Re: FTD IPSec MSS

JACQUES DU PLESSIS · ‎08-29-2024

Hi Guys,

We have a FTD terminating a few IPSec tunnels. One of them are having connectivity issues with larger packets so we suspect that there is a smaller MTU set somewhere towards the destination. As far as I know the FTD can overwrite the endpoint MSS values (in fact I think the default is 1380), so the idea is to make that smaller to make the packet sizes smaller. But I only want to do that for the specific tunnel, not all of them.

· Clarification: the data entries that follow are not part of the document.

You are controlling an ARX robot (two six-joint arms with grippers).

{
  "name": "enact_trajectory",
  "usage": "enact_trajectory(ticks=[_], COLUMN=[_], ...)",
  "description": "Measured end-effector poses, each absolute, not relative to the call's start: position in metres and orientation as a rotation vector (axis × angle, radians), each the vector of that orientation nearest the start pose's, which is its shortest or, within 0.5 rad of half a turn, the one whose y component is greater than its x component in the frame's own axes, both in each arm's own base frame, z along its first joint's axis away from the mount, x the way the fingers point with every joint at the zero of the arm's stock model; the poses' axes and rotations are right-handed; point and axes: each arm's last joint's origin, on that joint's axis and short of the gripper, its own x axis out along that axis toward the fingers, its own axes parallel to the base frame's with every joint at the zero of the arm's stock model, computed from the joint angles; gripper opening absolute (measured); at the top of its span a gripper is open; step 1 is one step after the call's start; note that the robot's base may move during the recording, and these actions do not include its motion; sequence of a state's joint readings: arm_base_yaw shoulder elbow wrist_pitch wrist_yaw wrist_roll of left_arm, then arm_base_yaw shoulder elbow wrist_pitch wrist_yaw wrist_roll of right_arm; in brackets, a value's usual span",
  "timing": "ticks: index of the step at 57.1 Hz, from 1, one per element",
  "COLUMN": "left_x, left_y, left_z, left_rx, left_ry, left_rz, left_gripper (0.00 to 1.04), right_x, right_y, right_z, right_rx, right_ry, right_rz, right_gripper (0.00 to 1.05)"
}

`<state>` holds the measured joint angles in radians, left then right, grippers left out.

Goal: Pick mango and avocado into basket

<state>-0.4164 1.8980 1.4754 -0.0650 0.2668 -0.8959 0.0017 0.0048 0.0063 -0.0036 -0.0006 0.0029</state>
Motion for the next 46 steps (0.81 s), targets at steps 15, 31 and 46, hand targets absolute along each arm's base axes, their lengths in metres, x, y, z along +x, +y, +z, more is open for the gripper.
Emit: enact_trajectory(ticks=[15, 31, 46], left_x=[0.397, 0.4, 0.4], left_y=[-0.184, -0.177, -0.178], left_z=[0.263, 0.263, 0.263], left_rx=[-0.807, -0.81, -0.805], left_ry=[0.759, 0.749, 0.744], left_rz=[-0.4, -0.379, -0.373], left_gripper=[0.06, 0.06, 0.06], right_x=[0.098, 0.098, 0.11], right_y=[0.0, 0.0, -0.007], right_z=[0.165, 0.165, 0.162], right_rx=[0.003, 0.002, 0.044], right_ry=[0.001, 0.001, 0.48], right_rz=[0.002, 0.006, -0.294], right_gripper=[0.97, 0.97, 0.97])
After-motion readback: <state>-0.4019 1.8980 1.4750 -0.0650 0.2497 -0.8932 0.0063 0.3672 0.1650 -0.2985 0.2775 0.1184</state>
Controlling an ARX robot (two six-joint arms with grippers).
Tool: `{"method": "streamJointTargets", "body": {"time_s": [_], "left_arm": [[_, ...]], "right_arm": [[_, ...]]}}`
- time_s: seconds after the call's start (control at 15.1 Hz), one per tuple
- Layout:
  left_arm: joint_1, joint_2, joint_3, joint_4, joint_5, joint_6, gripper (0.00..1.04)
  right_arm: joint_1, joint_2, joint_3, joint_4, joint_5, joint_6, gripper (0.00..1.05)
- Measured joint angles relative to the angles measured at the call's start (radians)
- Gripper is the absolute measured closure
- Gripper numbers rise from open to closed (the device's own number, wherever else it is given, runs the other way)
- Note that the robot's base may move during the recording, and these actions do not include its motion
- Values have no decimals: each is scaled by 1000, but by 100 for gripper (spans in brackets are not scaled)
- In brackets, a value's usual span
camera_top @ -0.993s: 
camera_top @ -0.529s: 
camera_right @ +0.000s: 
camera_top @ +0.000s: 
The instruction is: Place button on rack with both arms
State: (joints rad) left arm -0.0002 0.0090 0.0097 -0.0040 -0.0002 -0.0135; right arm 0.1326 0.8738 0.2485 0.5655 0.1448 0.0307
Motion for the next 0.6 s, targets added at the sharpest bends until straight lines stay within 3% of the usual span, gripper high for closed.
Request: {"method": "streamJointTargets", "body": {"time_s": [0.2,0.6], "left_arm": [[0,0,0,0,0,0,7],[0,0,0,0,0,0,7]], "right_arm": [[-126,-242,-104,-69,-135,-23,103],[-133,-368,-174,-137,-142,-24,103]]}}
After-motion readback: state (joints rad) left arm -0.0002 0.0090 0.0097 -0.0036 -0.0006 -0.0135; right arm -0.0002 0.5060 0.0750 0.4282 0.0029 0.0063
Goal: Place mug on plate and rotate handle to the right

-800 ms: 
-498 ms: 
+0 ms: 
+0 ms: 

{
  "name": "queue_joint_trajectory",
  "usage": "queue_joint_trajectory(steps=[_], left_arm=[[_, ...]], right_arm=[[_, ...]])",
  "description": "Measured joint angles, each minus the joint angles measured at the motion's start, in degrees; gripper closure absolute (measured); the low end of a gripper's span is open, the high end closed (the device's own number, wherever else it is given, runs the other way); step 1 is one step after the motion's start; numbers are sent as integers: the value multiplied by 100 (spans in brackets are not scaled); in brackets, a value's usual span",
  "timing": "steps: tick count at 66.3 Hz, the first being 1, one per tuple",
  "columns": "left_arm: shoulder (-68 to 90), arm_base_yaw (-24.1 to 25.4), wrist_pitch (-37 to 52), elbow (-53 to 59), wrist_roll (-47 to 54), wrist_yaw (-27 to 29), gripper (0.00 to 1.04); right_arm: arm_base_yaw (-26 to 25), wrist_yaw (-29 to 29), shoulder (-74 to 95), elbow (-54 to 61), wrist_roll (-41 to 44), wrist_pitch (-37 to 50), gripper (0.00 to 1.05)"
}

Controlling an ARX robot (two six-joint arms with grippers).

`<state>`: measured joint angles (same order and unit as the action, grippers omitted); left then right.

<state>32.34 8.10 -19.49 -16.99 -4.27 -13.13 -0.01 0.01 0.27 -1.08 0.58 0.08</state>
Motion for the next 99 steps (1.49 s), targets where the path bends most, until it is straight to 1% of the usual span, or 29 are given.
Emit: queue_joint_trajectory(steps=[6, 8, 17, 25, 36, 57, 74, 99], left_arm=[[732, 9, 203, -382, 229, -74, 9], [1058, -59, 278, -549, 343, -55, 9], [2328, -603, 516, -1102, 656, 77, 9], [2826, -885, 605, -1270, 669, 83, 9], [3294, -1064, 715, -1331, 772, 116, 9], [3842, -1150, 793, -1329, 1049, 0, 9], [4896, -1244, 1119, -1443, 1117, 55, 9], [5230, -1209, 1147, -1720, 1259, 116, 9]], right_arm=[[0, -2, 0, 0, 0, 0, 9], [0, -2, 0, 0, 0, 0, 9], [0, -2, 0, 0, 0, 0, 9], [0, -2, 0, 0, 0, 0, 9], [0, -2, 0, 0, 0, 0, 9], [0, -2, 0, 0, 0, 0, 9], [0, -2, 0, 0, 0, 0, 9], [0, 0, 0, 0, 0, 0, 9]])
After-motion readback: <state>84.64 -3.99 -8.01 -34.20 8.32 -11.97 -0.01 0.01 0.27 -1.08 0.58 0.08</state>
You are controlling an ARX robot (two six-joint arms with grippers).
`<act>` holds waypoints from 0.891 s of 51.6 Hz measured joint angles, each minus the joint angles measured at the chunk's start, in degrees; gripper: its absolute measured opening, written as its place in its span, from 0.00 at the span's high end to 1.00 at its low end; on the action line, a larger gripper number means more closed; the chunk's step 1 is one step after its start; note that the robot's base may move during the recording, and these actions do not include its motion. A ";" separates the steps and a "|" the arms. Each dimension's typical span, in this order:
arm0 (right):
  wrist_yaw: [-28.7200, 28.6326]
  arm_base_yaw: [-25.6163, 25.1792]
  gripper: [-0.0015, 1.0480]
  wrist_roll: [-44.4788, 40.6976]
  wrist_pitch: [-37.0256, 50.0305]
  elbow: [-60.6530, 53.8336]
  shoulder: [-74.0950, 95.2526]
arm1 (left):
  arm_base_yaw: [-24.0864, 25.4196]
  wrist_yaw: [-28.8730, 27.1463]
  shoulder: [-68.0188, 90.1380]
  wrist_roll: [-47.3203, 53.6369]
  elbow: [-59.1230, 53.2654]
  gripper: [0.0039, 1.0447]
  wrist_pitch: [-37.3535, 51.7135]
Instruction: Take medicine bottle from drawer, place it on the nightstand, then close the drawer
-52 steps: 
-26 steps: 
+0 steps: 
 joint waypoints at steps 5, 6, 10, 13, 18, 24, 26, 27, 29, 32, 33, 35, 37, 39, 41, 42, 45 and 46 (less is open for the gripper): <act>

Is that possible from a FTD/FMC perspective to only influence the mss of a single tunnel?

Thanks!

Jacques

marce1000 · ‎08-29-2024

- Check if you have : FMC -> Devices -> Device management -> Interface -> MTU
(for changing MTU)

M.

-- Each morning when I wake up and look into the mirror I always say ' Why am I so brilliant ? '
When the mirror will then always repond to me with ' The only thing that exceeds your brilliance is your beauty! '

Marius Gunnerud · ‎08-29-2024

are you using crypto policy VPN or VTI route based VPN? and which software versions are you running?

--
Please remember to select a correct answer and rate helpful posts

JACQUES DU PLESSIS · ‎08-29-2024

Hi, we are using crypto policy. The FMC is 7.0.6.2 and the FTD is 6.4.0.18

Thanks!

MHM Cisco World · ‎08-29-2024

VPN IPsec option >ESPv3 setting > enable dont fragments policy>Df bit clear

This will make ftd clear df bit recieve if that what you looking for

MHM

MHM Cisco World · ‎08-29-2024

VPN advance > ipsec > ipsec setting > PMTU

Let IKE use PMTU to adjust mss automatic

These two options I share hop solve your issue

MHM

MHM Cisco World · ‎08-29-2024

One more option (this need to use with df bit clear)

Advanced >ipsec> ipsec setting

Enable Fragment before encrypt

This make your FTD clear df bit and fragment packet before encrypt it

MHM

Marius Gunnerud · ‎08-29-2024

DF bit is cleared by deafult, so I doubt that is the issue here.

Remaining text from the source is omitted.